**Exercise brief**
Take every line from the listing below that includes "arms" and copy it.

Content starts

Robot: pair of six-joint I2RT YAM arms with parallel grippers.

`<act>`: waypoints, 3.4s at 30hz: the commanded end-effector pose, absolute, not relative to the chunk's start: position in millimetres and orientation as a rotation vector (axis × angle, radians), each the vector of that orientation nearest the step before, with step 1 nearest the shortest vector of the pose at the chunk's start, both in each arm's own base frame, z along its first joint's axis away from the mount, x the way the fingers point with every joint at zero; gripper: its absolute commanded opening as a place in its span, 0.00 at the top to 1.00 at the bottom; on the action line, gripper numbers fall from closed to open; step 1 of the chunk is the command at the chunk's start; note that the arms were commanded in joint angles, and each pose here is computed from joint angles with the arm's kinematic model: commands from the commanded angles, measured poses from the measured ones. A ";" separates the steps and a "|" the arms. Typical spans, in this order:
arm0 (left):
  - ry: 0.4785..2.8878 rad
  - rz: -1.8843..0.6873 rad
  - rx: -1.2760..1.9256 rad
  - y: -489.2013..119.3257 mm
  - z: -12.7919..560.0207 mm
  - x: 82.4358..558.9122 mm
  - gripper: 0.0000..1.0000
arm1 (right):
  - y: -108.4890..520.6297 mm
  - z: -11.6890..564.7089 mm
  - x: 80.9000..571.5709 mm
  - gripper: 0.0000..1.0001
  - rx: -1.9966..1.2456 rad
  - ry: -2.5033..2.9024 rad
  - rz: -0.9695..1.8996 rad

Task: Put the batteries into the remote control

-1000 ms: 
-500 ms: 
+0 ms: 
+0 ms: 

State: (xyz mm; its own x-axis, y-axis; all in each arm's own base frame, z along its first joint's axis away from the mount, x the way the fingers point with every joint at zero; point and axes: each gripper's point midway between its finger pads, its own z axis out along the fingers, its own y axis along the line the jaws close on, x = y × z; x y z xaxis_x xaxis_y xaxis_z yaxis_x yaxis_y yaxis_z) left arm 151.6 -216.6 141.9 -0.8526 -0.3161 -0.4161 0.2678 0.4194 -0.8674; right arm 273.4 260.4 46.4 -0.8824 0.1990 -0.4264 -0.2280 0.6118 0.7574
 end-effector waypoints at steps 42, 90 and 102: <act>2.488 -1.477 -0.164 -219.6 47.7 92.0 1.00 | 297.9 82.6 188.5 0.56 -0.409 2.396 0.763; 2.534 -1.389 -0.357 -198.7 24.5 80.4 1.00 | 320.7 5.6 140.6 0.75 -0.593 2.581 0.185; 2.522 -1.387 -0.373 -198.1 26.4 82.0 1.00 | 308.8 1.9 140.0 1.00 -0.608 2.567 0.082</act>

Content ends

**Your response**
Robot: pair of six-joint I2RT YAM arms with parallel grippers.
`<act>`: waypoints, 3.4s at 30hz: the commanded end-effector pose, absolute, not relative to the chunk's start: position in millimetres and orientation as a rotation vector (axis × angle, radians), each the vector of that orientation nearest the step before, with step 1 nearest the shortest vector of the pose at the chunk's start, both in each arm's own base frame, z along its first joint's axis away from the mount, x the way the fingers point with every joint at zero; gripper: its absolute commanded opening as a place in its span, 0.00 at the top to 1.00 at the bottom; on the action line, gripper numbers fall from closed to open; step 1 of the chunk is the command at the chunk's start; note that the arms were commanded in joint angles, and each pose here is computed from joint angles with the arm's kinematic model: commands from the commanded angles, measured poses from the measured ones. A ";" separates the steps and a "|" the arms. Typical spans, in this order:

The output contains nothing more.